One of the hardest parts of raising early-stage seed capital for a startup is agreeing a value for the equity on offer. At Seedrs, we love idea stage companies, but we have learned a lot about how investors view new startups. Sorry everyone…I have some bad news. An idea on its own is not really worth that much. There are lots of other people with great ideas.
The real value in a business comes from how the idea is executed. While there may be loads of people with a similar idea to you, you have the opportunity to create a valuable business by executing the idea better. The problem is that for an idea stage business, seeking its first round of seed capital, it often hasn’t started to fully execute the idea enough to demonstrate value.
Valuation is a very tricky thing. Even valuing a company that is about to do an IPO, with years of accounts and revenue and other fancy statistics, is extremely difficult. Just look at what happened to Facebook! A company that hasn’t yet started earning revenue, has yet to sell any of its products, or has yet to even build the product prototype, is even harder to value.
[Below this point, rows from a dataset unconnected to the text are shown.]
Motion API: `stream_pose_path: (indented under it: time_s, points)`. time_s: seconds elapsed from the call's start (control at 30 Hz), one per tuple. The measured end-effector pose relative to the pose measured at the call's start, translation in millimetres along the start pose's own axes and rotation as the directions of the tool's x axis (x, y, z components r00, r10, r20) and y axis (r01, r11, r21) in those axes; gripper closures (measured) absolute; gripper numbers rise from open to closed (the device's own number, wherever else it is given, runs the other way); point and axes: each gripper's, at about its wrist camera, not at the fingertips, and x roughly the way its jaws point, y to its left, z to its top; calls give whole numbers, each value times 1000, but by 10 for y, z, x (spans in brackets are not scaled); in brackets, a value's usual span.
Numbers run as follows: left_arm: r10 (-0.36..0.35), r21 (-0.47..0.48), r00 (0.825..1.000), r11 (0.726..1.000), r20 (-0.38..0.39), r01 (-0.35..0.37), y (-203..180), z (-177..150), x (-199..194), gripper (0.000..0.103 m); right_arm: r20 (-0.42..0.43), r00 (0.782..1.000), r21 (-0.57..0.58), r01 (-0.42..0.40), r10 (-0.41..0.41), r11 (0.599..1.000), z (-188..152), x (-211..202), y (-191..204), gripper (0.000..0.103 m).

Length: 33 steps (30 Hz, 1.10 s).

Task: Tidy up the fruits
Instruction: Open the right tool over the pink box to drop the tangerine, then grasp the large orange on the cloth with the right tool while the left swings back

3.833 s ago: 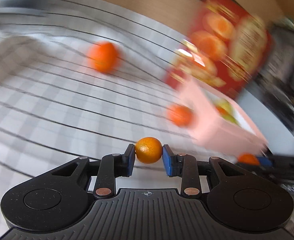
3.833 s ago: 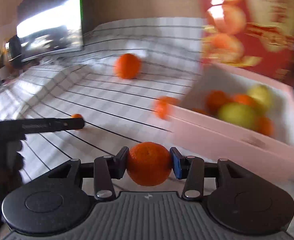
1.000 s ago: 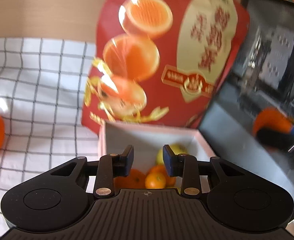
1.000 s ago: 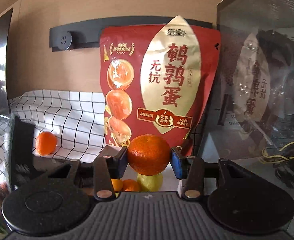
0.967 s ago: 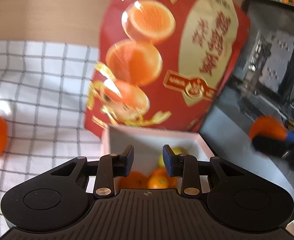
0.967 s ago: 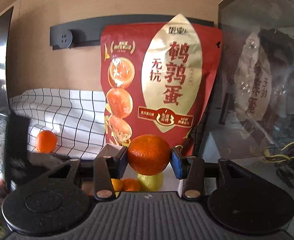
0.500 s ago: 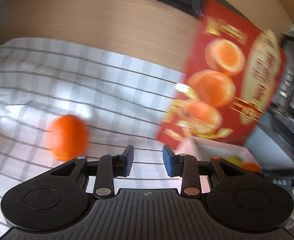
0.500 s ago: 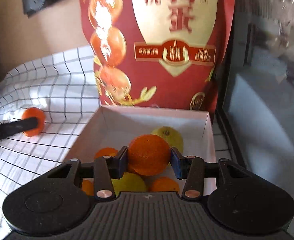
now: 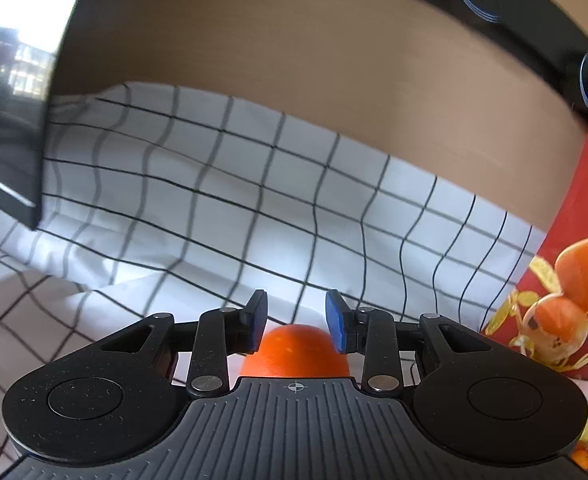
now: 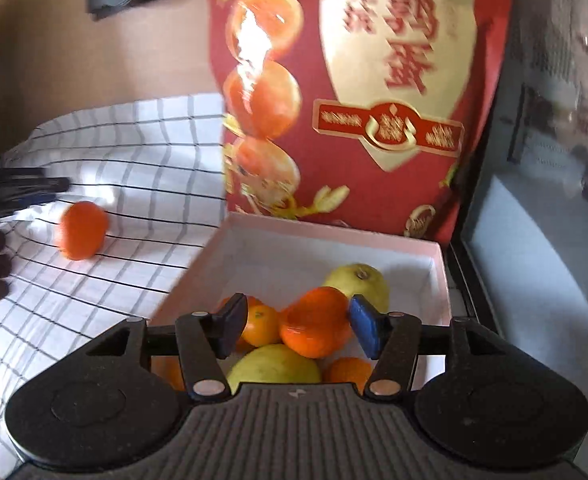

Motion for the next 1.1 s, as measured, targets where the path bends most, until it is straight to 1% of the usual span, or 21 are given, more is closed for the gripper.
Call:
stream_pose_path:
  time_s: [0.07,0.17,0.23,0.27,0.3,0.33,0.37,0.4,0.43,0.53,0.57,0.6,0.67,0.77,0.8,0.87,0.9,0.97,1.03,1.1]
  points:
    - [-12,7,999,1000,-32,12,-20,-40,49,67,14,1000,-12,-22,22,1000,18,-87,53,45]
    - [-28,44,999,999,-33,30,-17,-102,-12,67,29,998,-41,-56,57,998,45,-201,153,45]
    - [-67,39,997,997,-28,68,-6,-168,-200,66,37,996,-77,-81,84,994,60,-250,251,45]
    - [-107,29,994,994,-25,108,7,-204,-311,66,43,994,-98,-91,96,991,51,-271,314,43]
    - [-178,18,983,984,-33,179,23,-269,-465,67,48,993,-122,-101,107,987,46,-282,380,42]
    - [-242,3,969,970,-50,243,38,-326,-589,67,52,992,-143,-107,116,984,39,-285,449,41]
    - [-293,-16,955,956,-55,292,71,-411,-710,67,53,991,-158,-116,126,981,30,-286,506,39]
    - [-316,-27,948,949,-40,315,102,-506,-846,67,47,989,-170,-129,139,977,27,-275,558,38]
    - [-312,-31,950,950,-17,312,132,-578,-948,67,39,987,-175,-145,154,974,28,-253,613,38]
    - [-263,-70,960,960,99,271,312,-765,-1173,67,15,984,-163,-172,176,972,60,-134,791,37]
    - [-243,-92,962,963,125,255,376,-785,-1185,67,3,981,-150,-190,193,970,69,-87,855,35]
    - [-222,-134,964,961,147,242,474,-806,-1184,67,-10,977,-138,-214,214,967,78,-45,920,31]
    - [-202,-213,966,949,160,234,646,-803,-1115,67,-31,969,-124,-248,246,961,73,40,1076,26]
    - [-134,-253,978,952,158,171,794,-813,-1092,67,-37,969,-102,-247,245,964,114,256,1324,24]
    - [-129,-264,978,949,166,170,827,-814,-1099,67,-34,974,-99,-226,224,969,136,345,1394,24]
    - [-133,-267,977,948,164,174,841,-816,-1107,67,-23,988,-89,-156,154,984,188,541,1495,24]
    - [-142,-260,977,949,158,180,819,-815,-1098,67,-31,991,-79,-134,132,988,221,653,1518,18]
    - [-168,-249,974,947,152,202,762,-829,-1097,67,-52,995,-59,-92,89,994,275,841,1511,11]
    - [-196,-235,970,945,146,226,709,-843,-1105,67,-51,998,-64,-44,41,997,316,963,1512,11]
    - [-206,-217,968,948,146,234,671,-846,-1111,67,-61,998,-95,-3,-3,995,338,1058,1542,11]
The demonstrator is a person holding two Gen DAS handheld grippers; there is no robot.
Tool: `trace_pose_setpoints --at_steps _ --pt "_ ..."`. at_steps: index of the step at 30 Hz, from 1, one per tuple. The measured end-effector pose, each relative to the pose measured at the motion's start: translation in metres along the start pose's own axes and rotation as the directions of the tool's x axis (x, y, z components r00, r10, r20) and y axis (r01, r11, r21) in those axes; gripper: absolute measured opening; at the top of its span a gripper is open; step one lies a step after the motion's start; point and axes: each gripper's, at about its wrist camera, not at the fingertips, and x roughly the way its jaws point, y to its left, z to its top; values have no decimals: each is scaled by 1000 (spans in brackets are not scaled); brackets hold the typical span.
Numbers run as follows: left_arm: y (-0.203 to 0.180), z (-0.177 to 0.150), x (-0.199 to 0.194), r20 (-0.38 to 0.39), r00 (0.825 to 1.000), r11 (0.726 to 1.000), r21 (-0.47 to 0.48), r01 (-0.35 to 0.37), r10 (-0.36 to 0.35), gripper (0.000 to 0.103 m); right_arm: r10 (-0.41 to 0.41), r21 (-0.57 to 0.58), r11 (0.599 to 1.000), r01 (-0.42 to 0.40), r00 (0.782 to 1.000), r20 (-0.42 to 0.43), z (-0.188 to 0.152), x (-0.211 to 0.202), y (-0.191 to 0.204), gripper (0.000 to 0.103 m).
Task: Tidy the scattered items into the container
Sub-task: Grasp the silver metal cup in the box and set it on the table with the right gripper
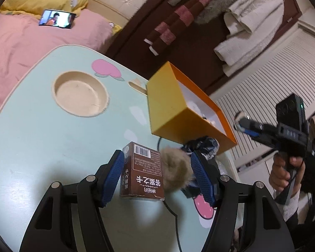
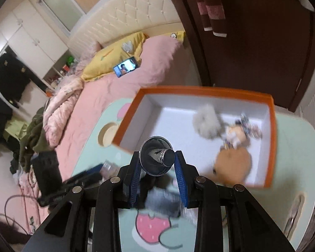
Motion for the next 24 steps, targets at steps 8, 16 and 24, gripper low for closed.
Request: trace_pose_setpoints --at_steps 8,16,24 --pt "-18 -6 7 -46 999 994 108 19 -14 66 -38 53 998 38 999 -18 -40 21 -14 30" --pt "-8 -1 -5 38 999 999 49 -1 0 66 -120 77 990 116 991 54 -53 27 -31 30" --pt "-8 1 -4 44 999 998 51 -31 28 66 -189 17 982 188 977 102 -64 31 -26 30"
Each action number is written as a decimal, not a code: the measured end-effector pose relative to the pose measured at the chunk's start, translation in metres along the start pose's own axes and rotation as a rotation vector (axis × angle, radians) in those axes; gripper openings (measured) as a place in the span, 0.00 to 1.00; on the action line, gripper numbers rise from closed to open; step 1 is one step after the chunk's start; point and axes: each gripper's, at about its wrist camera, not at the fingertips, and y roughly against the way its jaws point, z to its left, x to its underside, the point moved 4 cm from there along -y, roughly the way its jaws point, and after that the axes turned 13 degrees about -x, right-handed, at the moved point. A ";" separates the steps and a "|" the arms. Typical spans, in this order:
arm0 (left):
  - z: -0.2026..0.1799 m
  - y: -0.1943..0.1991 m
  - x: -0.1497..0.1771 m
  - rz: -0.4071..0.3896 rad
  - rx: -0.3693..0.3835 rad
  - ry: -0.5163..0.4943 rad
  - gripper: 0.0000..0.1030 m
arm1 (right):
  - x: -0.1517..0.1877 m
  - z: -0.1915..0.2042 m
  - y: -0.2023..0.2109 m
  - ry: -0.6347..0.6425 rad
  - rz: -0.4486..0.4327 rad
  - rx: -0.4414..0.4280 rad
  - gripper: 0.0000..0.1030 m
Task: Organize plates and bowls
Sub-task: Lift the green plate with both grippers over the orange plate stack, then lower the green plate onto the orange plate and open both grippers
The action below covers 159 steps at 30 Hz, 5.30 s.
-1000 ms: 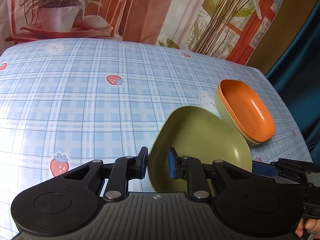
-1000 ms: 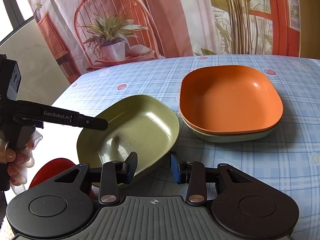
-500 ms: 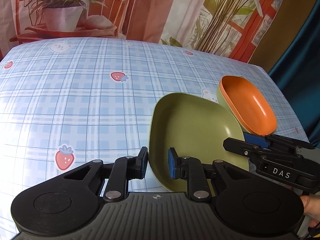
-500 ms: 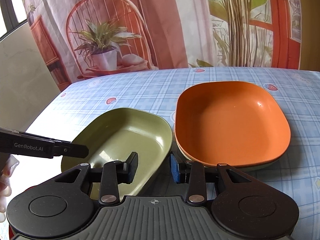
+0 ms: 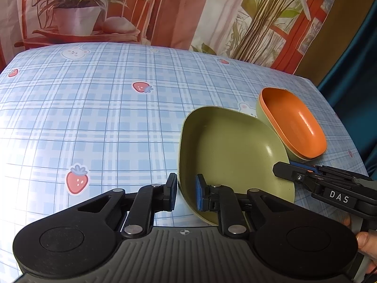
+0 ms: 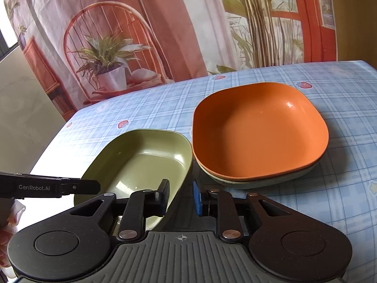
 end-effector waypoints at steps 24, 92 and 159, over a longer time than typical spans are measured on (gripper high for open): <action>-0.025 0.061 -0.035 -0.104 -0.043 -0.042 0.18 | -0.058 0.012 0.026 0.137 -0.071 -0.077 0.16; -0.144 -0.018 -0.041 -0.005 -0.028 -0.144 0.19 | -0.079 -0.105 0.041 0.338 -0.041 0.131 0.18; -0.099 0.072 -0.018 -0.142 -0.129 -0.019 0.20 | -0.067 -0.089 0.060 0.267 -0.122 0.213 0.49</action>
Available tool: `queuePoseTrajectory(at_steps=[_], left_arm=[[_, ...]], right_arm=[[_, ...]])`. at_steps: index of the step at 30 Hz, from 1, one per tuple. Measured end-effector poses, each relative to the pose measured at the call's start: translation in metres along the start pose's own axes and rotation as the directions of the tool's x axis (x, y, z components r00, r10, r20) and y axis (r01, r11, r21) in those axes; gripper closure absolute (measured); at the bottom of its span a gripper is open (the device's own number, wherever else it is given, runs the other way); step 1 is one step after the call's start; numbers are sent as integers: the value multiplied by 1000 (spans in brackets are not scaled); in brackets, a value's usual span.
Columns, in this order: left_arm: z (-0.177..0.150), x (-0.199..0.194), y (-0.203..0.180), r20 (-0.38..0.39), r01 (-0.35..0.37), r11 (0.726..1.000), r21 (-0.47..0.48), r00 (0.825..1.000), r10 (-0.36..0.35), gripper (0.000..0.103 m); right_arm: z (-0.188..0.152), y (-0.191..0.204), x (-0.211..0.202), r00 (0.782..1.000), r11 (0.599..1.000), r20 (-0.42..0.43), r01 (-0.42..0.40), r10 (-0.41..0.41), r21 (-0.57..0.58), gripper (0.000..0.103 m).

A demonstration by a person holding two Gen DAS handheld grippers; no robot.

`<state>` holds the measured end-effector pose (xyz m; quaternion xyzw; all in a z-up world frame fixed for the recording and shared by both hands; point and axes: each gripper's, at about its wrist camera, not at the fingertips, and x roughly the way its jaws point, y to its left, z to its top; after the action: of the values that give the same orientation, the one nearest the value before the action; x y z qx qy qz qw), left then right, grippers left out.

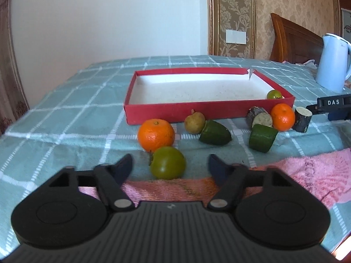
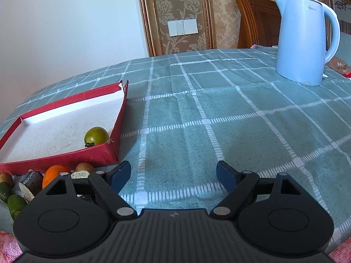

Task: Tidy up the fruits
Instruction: 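Grasp a green tomato with the left gripper and place it in the tray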

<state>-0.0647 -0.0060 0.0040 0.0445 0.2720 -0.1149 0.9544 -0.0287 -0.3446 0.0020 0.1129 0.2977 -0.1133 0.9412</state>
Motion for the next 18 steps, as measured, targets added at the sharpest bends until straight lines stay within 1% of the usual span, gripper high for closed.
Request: queuePoseTrajectory(at_steps=[1,2,6,9,11,14,18], left_arm=[[1,2,1,-13,10,1000,-10,1000,-10,51],[1,4,1,-27,16,1000,-18,999,-17,60],[5,9,3,-37,12,999,-38,999,-13,71],[6,6,8,-43,42,996,-73,998,-45,71],[6,3,6,-39,27,998,-58,999,-29,71],[10,-7,6,-8,24,998,-52,1000,-24,71],[27,-15,4,46,20,999,-29,999,-18,71]], right_arm=[[0,0,0,1000,1000,0,-2,2,0,18],[0,0,0,1000,1000,0,-2,2,1,18],[0,0,1,1000,1000,-8,-2,2,-3,18],[0,1,2,1000,1000,-12,-8,8,-11,17],[0,1,2,1000,1000,-13,-11,10,-12,17],[0,1,3,1000,1000,-16,-13,13,-14,16],[-1,-1,2,1000,1000,-10,-24,24,3,16]])
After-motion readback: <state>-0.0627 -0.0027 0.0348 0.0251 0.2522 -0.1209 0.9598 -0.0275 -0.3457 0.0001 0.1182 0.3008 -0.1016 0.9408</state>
So does that mean your idea stage business is worth only £100? Of course not. There is a tremendous amount of value in an entrepreneur who has identified a problem, who has come up with a unique solution to that problem, who has spent six- months researching how to implement the solution, has developed a strategy to implement the solution and who has sourced and brought on board a great team of people with the necessary skills to execute the idea. But is this worth £1,000,000? Probably not. Is it worth around £300,000? Maybe.
At the end of the day it is irrelevant what you or I think that your business is worth; what really matters is what the dozens or hundreds of potential investors think. And from their perspective they may see a great idea and a great team, but they also know that there is a long road ahead before that idea is executed in a valuable way…and your valuation has to reflect this.